* _Required work_
Starting at the top of the listing below, copy each line exactly, stopping after the line that contains "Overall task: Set".

* _Dataset excerpt_
====

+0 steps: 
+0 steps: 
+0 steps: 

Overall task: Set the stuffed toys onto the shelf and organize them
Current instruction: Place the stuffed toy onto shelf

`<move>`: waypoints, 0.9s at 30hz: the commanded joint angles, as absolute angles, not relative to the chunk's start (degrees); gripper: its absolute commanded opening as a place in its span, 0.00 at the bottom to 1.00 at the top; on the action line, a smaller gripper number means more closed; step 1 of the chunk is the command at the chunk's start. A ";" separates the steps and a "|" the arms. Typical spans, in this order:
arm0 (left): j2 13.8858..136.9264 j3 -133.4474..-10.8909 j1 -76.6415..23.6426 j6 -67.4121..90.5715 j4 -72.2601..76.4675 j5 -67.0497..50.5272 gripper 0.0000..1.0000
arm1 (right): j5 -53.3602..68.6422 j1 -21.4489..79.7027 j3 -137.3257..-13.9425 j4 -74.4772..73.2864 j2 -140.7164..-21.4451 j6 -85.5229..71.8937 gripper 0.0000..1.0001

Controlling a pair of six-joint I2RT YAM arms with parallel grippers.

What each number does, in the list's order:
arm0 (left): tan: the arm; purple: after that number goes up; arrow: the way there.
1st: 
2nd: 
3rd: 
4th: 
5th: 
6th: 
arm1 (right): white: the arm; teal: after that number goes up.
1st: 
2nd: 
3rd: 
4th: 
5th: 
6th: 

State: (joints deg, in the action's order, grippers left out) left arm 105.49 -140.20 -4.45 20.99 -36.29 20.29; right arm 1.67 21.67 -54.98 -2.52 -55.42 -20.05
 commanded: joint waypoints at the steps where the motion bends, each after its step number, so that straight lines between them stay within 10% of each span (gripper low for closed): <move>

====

* _Output of the exercise_
+0 steps: 
+0 steps: 
+0 steps: 

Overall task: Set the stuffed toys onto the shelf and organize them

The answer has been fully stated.